**Work instruction**.
Output every line below without omitting or altering anything.

**Source material**.
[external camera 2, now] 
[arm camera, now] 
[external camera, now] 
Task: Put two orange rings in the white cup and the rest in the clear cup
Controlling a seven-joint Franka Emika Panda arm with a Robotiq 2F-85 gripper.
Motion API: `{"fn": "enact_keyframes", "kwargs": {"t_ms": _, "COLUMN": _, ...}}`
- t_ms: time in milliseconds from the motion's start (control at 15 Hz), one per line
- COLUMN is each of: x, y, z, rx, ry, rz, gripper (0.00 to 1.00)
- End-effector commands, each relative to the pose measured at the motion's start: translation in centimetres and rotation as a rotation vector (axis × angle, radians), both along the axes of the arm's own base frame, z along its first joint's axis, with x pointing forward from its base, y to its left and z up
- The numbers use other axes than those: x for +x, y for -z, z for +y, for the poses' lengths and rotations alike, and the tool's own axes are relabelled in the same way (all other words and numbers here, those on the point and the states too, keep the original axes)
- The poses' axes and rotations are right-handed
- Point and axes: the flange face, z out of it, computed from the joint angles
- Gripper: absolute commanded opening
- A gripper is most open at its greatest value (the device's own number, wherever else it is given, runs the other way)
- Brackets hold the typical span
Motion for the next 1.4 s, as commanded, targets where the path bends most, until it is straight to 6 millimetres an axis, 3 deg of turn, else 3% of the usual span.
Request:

**Response**.
[external camera 2, now] 
[arm camera, now] 
[external camera, now] 
Task: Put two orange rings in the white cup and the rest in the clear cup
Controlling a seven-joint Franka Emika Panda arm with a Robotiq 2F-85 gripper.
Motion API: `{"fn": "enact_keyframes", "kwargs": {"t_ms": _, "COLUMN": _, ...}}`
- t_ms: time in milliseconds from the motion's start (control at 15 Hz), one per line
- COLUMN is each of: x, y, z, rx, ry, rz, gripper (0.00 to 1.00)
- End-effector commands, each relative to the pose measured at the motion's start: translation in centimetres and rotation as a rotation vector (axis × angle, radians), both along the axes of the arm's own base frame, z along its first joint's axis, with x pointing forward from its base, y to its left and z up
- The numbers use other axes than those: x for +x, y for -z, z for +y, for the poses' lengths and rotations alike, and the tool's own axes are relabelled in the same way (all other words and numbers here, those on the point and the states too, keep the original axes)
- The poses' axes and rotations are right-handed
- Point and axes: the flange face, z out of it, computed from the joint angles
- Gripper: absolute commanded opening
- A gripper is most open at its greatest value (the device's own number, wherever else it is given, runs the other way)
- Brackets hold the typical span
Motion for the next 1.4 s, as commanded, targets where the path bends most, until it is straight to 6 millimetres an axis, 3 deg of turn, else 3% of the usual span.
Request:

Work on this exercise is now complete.